Posted on March 06, 2020 | Updated March 10, 2020, 9:19am

An equal world is an enabled world, and on this International Women’s Day, 2020, we’d like you to join us for a look back at women’s achievements in the ECU community over the past year.

The IM4 (Indigenous Matriarchs 4) team drew the attention of BC Premier John Horgan during the 2019 BC Tech Summit. IM4 was also exhibiting in the Indigenous Regional House, and IM4 Co-founder and Creative Director Loretta Todd spoke as part of the summit’s "Ones to Watch" event.

Interaction Design students Amy Zhu and Vivian Chen won the Eastside Games Choice Award at the 2019 BC Game Jam for their game “Astrohamsters,” which they built from scratch over 48 hours.

May 2019 saw graduating student Tianna Barton (BFA 2019) drawing attention to climate change and inaction with her performance series, Waiting for the Beach #rising #sealevels. The performance featured several individuals, including Tianna, lounging on beach towels on Vancouver sidewalks under the watchful eye of a lifeguard, surrounded by disposable and plastic materials that contribute to the climate crisis.
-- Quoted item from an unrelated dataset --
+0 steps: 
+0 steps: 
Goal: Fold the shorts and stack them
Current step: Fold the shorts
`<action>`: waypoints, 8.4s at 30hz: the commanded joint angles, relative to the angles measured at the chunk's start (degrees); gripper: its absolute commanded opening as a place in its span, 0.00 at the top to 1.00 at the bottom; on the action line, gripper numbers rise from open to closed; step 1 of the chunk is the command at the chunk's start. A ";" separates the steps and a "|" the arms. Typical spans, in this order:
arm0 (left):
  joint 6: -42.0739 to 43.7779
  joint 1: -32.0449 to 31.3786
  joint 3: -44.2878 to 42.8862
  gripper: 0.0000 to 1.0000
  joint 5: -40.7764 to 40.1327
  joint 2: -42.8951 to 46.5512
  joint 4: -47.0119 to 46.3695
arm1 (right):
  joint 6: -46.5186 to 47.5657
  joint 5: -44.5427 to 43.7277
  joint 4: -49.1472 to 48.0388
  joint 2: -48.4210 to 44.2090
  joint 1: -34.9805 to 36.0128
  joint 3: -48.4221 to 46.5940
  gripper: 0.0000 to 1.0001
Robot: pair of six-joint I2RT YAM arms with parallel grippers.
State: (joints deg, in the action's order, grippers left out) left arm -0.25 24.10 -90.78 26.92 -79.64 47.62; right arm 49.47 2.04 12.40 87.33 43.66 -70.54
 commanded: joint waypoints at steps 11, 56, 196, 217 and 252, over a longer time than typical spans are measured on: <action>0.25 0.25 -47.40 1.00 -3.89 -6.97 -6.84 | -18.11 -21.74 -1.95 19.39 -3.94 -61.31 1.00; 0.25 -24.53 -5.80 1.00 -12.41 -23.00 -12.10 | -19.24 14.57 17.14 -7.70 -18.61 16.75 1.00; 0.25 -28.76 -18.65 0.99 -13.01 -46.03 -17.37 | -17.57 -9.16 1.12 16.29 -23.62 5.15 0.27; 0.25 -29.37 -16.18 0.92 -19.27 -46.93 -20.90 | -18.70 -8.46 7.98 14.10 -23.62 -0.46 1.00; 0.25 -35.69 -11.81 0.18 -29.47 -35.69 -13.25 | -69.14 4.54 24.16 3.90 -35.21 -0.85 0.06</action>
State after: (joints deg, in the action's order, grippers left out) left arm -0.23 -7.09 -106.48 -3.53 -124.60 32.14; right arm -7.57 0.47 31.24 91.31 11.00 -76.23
ECU alums Weronika Stepien (BFA 2009) and Lilian Rose Smith (BFA 2019) were nominated for the 2019 Lind Prize, which honours an emerging BC artist working in film, photography or video.

Nicole Preissl (BDes 2019) was featured during a special plant-themed edition of the June 2019 edition of the Pecha Kucha Night Vancouver series at the Queen Elizabeth Theatre.

A new public artwork by interdisciplinary artist Erica Stocking (BFA 2004) premiered in its permanent home atop the City of Surrey’s new West Village district energy centre.

Blankets by Erica Stocking for Web
Courtesy City of Surrey
Three sculptural works, entitled 'Blankets,' by Erica Stocking (BFA, 2004) sit atop the boiler stacks of the City of Surrey's West Village Energy Centre

A major overview of three decades of work by celebrated interdisciplinary artist Rebecca Belmore — entitled Facing the Monumentalopened at the Musee d’art contemporain de Montreal (MAC). Rebecca was awarded an honorary doctorate by ECU in 2017.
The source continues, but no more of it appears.